SECURITIES AND EXCHANGE COMMISSION

Washington, D.C. 20549

 

 

FORM 8-K

 

 

CURRENT REPORT

Pursuant to Section 13 or 15(d)

of the Securities Exchange Act of 1934

Date of Report (Date of the earliest event reported): August 18, 2014

 

 

SPORT CHALET, INC.

(Exact name of registrant as specified in its charter)

 

 

 

Delaware   0-20736   95-4390071

(State or other jurisdiction

of incorporation or organization)

 

(Commission

File Number)

 

(I.R.S. Employer

Identification No.)

One Sport Chalet Drive, La Cañada, CA 91011

(Address of principal executive offices) (Zip Code)

(818) 949-5300

(Registrant’s telephone number, including area code)

 

 

Check the appropriate box below if the Form 8-K filing is intended to simultaneously satisfy the filing obligation of the registrant under any of the following provisions:

 

¨ Written communications pursuant to Rule 425 under the Securities Act (17 CFR 230.425)

 

¨ Soliciting material pursuant to Rule 14a-12 under the Exchange Act (17 CFR 240.14a-12)

 

¨ Pre-commencement communications pursuant to Rule 14d-2(b) under the Exchange Act (17 CFR 240.14d-2(b))

 

¨ Pre-commencement communications pursuant to Rule 13e-4(c) under the Exchange Act (17 CFR 240.13e-4(c))

 

 

 


Item 1.01 Entry into a Material Definitive Agreement

On August 19, 2014, Sport Chalet, Inc., a Delaware corporation (the “Company”), as borrower, entered into a Third Amended and Restated Loan and Security Agreement (the “Loan and Security Agreement”), by and among Bob’s Stores, LLC (“Bob’s”), Eastern Mountain Sports, Inc. (“EMS”), the Company, Sport Chalet Value Services, LLC (“Value Services”), Sport Chalet Team Sales, Inc. (“Team Sales”) and EMS Operating Company, LLC (“EMS OpCo”, and, together with Bob’s, EMS, the Company, Value Services and Team Sales, the “Borrowers”), Vestis Retail Financing, LLC (“Vestis Financing”), Vestis Retail Group, LLC (“Vestis”), EMS Acquisition LLC (“EMS Acquisition”) and Vestis IP Holdings, LLC (“IP Holdings”, and, together with Vestis Financing, Vestis Group and EMS Acquisition, the “Guarantors”), the lenders party thereto, Wells Fargo Capital Finance, LLC, as administrative agent and Bank of America, N.A., as documentation agent. As described below, the Company entered into a Merger Agreement (as defined below) with Vestis, which is a wholly owned subsidiary of Vestis Financing. The Borrowers, Vestis, EMS Acquisition and IP Holdings are, directly or indirectly, wholly owned subsidiaries of Vestis Financing. Value Services and Team Sales are wholly owned subsidiaries of the Company.

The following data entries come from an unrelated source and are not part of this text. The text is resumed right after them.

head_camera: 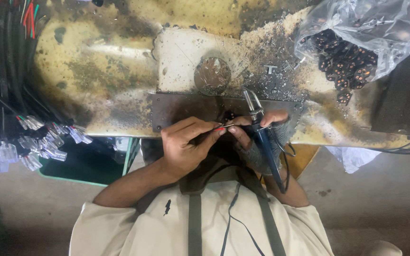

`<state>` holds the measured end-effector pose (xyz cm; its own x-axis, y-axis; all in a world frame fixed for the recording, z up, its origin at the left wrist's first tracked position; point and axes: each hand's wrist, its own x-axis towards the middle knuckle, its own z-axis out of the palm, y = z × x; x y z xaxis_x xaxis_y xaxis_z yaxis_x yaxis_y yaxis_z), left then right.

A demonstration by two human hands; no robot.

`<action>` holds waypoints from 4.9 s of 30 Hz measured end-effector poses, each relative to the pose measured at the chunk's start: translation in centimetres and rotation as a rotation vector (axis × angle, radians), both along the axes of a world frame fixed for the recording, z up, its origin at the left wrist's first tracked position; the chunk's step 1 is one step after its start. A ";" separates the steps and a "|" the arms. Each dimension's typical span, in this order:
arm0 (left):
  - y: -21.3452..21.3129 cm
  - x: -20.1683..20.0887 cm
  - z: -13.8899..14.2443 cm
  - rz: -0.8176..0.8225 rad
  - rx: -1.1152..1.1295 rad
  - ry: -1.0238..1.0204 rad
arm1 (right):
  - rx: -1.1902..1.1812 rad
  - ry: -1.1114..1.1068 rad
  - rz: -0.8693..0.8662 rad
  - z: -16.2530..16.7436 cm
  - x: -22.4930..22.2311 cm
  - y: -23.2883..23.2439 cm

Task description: The person repeatedly solders small black components onto the ends of multi-colored wires using a soldering iron. The person picks wires from a pile on the left, applies solder to the component, and places the finished wire back on the table.

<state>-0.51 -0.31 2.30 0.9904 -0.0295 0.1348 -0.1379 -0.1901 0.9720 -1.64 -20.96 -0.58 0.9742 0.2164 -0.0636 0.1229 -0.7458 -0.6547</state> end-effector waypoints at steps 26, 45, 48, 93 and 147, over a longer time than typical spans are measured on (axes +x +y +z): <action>0.7 3.9 0.2 0.088 0.539 0.023 | 0.329 -0.137 -0.015 -1.8 0.3 0.3; 0.8 1.7 -0.3 -0.056 0.272 0.008 | 0.485 -0.186 0.009 -0.7 0.8 1.8; 0.6 1.9 -0.3 -0.055 0.303 0.009 | 0.374 -0.190 -0.105 -0.2 -0.4 0.8; 1.9 3.0 -0.8 -0.341 0.392 0.014 | 1.192 1.101 -0.885 -3.6 -4.4 -5.4; 1.8 3.5 -1.2 -0.373 0.345 0.030 | -0.097 -0.255 0.326 4.0 -0.4 -0.8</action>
<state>3.01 1.46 1.06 0.9073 -0.4197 0.0260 -0.2302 -0.4440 0.8659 -2.03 -21.77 3.47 0.8428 0.5209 0.1356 0.5119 -0.6977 -0.5012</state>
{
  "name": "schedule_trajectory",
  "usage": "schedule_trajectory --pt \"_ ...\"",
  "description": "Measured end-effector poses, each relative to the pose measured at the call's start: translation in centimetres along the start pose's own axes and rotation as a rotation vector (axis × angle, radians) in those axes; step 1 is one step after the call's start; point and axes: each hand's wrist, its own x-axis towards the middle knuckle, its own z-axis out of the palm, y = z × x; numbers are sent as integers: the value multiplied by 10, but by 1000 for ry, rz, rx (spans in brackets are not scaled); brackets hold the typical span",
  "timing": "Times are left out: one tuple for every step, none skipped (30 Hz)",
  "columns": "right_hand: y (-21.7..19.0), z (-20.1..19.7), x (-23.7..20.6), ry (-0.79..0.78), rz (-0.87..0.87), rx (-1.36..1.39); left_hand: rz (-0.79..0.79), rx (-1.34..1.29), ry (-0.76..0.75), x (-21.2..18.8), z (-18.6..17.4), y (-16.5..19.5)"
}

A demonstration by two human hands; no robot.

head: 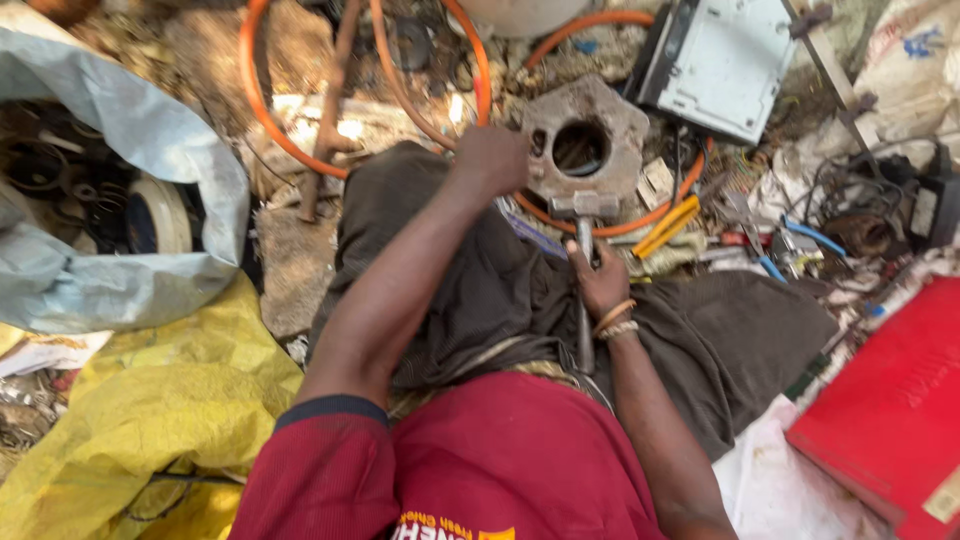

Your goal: The person sits on the ground and uses pliers and a screwdriver to disassemble a small cylindrical electrical component. They then use a hammer and a metal rod to strike a metal block on the ground, followed by using pliers to manipulate a copper wire.

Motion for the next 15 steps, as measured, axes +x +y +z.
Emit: schedule_trajectory --pt "-5 -2 -1 70 -56 17 4 -86 -31 -7 -2 -3" --pt "-11 -3 -3 136 -144 52 -11 -151 -38 -14 -7 -10" --pt "-19 -6 0 228 -246 89 26 -216 18 -18 -12 -15" --pt "-30 -9 3 197 -264 236 80 -287 59 -28 -14 -17" --pt "-40 -12 2 154 -255 379 132 -369 73 -38 -15 -18" --pt "-53 -15 2 100 -231 518 165 -466 61 -47 -15 -19" --pt "-65 -17 -1 29 -217 684 191 -559 59 -56 -16 -21" --pt "-78 -19 -5 -36 -228 854 226 -638 80 -60 -18 -23" --pt "-92 -21 -7 -103 -252 1023 314 -744 141 -64 -19 -26" --pt "-104 -22 -11 -117 -276 1076 395 -850 197 -69 -19 -27" --pt "-114 -23 -20 -137 -285 1131 466 -959 244 -76 -18 -29" --pt "-124 -23 -28 -155 -288 1187 431 -946 218 -81 -18 -31" --pt "-132 -22 -36 -145 -343 1141 407 -932 191 -86 -17 -31" --pt "-139 -22 -43 -131 -405 1093 390 -916 167 -89 -16 -31" --pt "-144 -21 -48 -119 -463 1043 434 -904 230 -92 -15 -31"
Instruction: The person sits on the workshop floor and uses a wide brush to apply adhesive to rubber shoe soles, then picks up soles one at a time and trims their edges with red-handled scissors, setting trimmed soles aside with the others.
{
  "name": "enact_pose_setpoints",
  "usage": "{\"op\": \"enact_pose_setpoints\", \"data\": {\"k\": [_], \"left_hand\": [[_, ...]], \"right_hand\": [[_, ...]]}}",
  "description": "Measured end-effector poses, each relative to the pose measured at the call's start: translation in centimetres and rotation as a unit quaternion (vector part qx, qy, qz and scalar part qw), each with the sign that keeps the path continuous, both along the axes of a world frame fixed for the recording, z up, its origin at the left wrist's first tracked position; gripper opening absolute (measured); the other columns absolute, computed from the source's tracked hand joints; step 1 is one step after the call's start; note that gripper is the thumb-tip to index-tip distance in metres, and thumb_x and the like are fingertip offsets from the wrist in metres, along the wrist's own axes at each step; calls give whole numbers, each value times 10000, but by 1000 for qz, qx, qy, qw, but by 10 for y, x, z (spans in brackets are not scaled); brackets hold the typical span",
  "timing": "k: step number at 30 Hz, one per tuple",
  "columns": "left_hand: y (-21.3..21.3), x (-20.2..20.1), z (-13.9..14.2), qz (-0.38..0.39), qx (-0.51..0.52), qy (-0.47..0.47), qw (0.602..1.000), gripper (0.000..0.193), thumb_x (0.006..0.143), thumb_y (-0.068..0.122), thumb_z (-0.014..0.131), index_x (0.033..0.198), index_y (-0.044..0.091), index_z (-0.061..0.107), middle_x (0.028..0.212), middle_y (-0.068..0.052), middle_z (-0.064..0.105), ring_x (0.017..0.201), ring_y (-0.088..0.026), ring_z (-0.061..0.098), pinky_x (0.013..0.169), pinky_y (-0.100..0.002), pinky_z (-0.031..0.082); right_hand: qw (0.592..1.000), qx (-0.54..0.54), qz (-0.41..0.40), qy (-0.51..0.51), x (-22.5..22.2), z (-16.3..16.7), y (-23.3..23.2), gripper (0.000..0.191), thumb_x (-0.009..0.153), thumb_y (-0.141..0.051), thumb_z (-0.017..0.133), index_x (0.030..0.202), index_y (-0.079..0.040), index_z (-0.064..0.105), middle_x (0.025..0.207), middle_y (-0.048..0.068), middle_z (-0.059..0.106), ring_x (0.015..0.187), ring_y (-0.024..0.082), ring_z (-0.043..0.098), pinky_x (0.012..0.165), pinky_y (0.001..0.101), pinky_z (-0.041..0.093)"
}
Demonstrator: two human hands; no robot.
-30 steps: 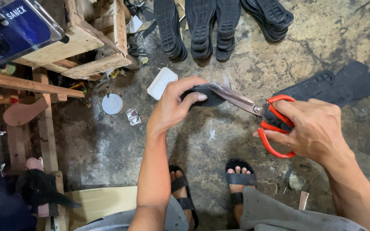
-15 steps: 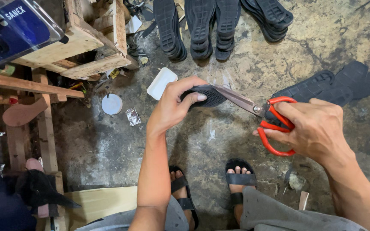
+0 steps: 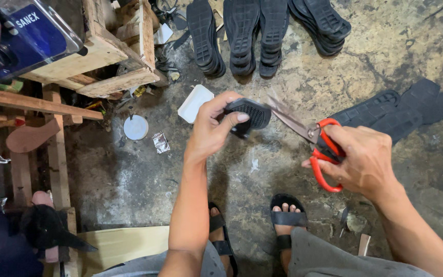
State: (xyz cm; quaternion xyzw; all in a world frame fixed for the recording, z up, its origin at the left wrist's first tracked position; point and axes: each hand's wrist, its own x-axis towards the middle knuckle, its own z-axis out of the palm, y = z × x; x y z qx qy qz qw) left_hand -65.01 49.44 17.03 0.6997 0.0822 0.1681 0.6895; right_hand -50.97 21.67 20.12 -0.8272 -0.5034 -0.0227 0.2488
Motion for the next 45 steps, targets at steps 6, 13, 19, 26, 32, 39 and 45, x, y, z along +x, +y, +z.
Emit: {"op": "enact_pose_setpoints", "data": {"k": [6,13,19,26,32,39,45], "left_hand": [[-4,1,4,5,-16,14,1000,235,913,-41,705,1137,3,651,998,8,669,975,-84,625,889,-237,505],[8,-6,23,-26,95,7,995,180,906,-68,665,1083,-32,665,961,-41,666,927,-123,614,869,-258,499],[7,-5,31,-28,117,-14,993,186,898,-73,658,1083,-49,655,977,-74,675,942,-158,632,891,-280,505],[9,-7,35,-17,135,24,990,188,892,-68,665,1078,-42,665,942,-79,682,891,-161,634,836,-281,511],[9,-5,37,-19,151,11,988,193,894,-69,671,1084,-36,665,955,-76,693,916,-159,650,867,-282,517],[10,-7,41,-8,161,28,987,195,893,-44,681,1087,-21,679,947,-72,692,911,-161,652,861,-283,516],[1,14,19,169,180,113,962,251,856,33,785,1088,-8,695,889,-65,720,837,-170,700,785,-306,570]], "right_hand": [[1000,-17,9,4,-1,4,1,506,597,-467,906,862,-93,690,631,67,623,587,282,596,613,391,469],[998,-13,11,-53,4,17,-4,562,601,-536,892,907,-98,715,716,77,659,632,276,611,641,383,465],[998,-43,0,-56,4,19,-4,562,558,-537,903,861,-101,721,665,76,657,594,290,602,604,390,453],[997,-32,33,-58,8,21,-7,528,603,-490,883,916,-102,711,738,39,683,647,257,633,628,376,450],[997,-48,14,-64,10,22,-7,520,596,-494,882,894,-103,710,731,46,673,645,276,626,637,379,462],[998,-37,-42,-11,12,13,-12,476,647,-432,926,877,-72,716,583,67,584,520,242,554,569,366,444],[972,55,-142,180,11,-11,-11,324,856,-234,863,1057,-28,712,615,36,541,535,112,482,541,280,410]]}}
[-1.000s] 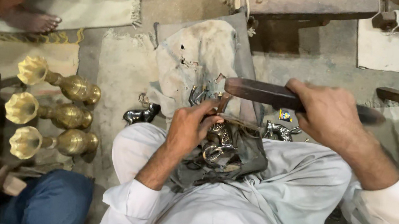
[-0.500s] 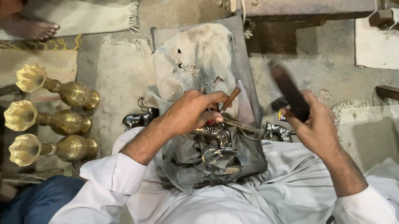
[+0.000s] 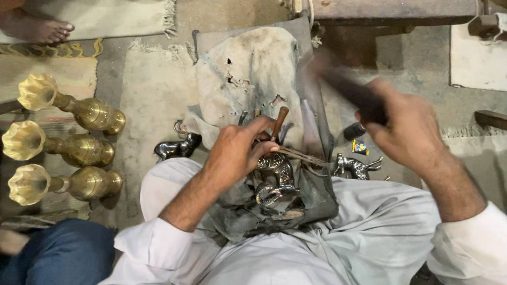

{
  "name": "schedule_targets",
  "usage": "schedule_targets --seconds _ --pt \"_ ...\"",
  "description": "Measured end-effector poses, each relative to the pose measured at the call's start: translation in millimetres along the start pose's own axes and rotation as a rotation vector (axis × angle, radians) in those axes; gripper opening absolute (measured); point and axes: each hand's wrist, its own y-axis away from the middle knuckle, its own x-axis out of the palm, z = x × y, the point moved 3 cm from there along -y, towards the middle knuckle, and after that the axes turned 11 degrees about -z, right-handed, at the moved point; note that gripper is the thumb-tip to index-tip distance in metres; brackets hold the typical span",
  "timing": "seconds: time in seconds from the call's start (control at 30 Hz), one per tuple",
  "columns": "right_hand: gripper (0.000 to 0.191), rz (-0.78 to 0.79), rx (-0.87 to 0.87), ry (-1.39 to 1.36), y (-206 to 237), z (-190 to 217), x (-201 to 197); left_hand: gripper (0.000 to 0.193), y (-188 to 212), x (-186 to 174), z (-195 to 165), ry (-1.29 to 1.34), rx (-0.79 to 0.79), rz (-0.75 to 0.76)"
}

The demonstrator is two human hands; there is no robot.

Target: The person sits cross-legged on the floor holding a metal animal figurine on a cloth pad on their lap and files its surface with a hand file, repositioning and turning the figurine to work different areas. Finished brass vases and other metal figurines sit nearby on the floor.

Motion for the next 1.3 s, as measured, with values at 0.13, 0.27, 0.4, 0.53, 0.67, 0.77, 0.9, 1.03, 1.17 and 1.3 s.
schedule_targets --seconds 0.13,0.27,0.4,0.53,0.67,0.77,0.9,1.03,1.17,1.3 --pt "0.046 -0.063 -0.174 0.018 -20.1 20.6 -7.3 0.032 15.1 1.6 -4.4 0.018 0.032 -0.169" --pt "0.044 -0.064 -0.267 0.008 -33.7 39.6 -14.2 0.031 28.0 2.8 -4.4 -0.024 -0.115 -0.231" --pt "0.041 -0.086 -0.299 0.046 -39.4 50.0 -22.5 0.028 34.0 2.2 -6.6 0.018 -0.096 -0.312" --pt "0.042 0.097 -0.415 0.273 -38.0 58.4 -13.2 0.029 41.9 5.4 -1.4 0.020 -0.223 -0.355" --pt "0.038 -0.136 -0.491 0.134 -36.6 65.8 -18.5 0.025 48.7 8.7 -0.4 0.160 -0.171 -0.466" --pt "0.035 -0.278 -0.459 -0.036 -39.1 68.3 -26.0 0.026 53.2 11.4 -0.7 0.096 -0.143 -0.496" --pt "0.029 -0.235 -0.510 0.050 -45.5 76.4 -27.3 0.027 54.3 12.4 -2.2 -0.022 -0.114 -0.509" --pt "0.037 -0.130 -0.591 0.224 -46.6 81.5 -25.0 0.025 50.7 11.3 -8.0 -0.003 -0.011 -0.498" --pt "0.031 -0.029 -0.473 0.269 -47.6 73.1 -26.4 0.028 43.5 9.1 -8.8 -0.033 -0.115 -0.442" --pt "0.037 -0.023 -0.272 0.122 -50.6 58.7 -32.3 0.032 37.2 5.3 -11.3 -0.029 -0.102 -0.389"
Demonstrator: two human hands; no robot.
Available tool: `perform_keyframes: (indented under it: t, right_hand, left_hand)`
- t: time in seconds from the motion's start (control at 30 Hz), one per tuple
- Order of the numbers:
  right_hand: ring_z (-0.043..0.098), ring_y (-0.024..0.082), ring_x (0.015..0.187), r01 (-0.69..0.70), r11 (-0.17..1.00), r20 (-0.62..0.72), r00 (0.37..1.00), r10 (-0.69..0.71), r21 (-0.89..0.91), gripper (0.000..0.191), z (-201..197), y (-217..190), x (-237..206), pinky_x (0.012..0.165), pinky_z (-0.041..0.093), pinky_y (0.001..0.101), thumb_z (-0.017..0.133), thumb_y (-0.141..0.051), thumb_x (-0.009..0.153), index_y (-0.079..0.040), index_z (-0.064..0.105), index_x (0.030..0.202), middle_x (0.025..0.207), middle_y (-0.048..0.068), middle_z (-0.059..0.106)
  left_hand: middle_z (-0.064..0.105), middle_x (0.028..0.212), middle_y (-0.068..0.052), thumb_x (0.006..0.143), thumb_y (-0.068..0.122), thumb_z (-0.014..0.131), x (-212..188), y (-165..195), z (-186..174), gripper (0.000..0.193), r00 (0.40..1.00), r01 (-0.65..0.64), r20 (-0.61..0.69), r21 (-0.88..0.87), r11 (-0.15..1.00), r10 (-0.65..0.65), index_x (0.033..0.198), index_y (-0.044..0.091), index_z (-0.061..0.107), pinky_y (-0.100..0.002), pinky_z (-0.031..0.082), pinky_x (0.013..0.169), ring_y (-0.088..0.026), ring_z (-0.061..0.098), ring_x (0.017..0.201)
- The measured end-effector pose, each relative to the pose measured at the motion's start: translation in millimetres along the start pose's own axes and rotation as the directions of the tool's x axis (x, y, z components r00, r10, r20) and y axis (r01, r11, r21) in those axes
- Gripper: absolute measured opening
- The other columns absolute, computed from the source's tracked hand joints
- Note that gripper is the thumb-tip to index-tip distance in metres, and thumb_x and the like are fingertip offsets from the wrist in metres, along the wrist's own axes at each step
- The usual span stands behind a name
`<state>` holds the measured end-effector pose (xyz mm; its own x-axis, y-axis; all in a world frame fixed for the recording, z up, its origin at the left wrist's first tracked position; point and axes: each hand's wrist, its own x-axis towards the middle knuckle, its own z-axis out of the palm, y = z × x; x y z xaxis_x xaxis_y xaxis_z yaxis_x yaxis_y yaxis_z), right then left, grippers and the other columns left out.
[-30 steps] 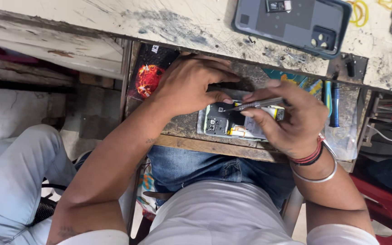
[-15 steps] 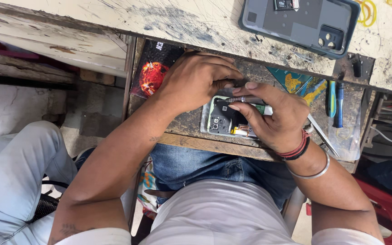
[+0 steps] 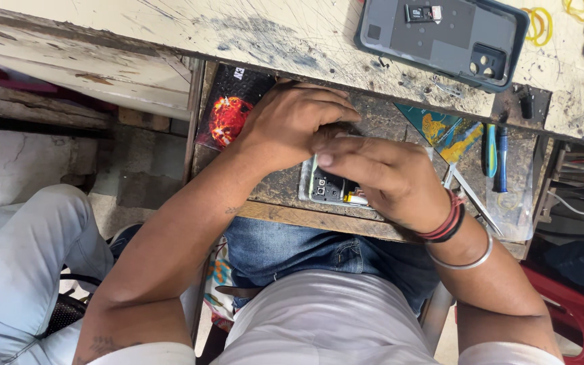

The Loan and Security Agreement is a secured asset-based revolving credit facility (the “Facility”) with aggregate commitments of $180,000,000 as of August 19, 2014 and a maturity date of August 19, 2019. The Loan and Security Agreement has customary representations, warranties, affirmative and negative covenants and events of default for facilities of this type. The Facility is guaranteed by the Guarantors.

 

Item 1.02 Termination of a Material Definitive Agreement

Concurrently with entering into the Loan and Security Agreement, the Company terminated the (i) Second Amended and Restated Loan and Security Agreement, dated as of October 18, 2010, among the Company, Value Services, Team Sales, certain financial institutions, as lenders thereunder, and Bank of America, N.A., as Agent; (ii) Term Loan and Security Agreement, dated as of June 27, 2014, with Crystal Financial SBIC LP, as agent for the lenders party thereto; (iii) Secured Continuing Guaranty, dated as of June 27, 2014, by Value Services and the Company in favor of Crystal Financial SBIC LP; (iv) Security Agreement, dated as of June 27, 2014, between Team Sales and Crystal Financial SBIC LP, as Agent; (v) Security Agreement, dated as of June 27, 2014, between Value Services and Crystal Financial SBIC LP, as Agent; (vi) Trademark Security Agreement, dated as of June 27, 2014, between the Company and Crystal Financial SBIC LP; (vii) Pledge Agreement, dated as of June 27, 2014, between the Company and Crystal Financial SBIC LP, as Agent; and (viii) Intercreditor Agreement, dated as of June 27, 2014, between Bank of America, N.A. and Crystal Financial SBIC LP.

 

Item 2.01 Completion of Acquisition or Disposition of Assets

As previously disclosed, on June 30, 2014, the Company entered into an Agreement and Plan of Merger (the “Merger Agreement”) with Vestis and Everest Merger Sub, Inc., a Delaware corporation and a wholly-owned subsidiary of Vestis (“Merger Sub”). Pursuant to the Merger Agreement, and upon the terms and subject to the conditions thereof, Merger Sub offered to purchase all outstanding shares of the Company’s Class A Common Stock, $0.01 par value per share (the “Class A Shares”), and the Company’s Class B Common Stock, $0.01 par value per share (the “Class B Shares” and, together with the Class A Shares, the “Shares”), at a price of $1.20 per Share, net to the holder thereof in cash, without interest, less any required withholding taxes (subject to the potential adjustments described in the Merger Agreement, the “Offer Price”), upon the terms and subject to the conditions set forth in the Offer to Purchase, filed by Vestis and Merger Sub on July 3, 2014 (the “Offer to Purchase”), and the related Letter of Transmittal (which, together with the Offer to Purchase, each as amended or supplemented, constitute the “Offer”).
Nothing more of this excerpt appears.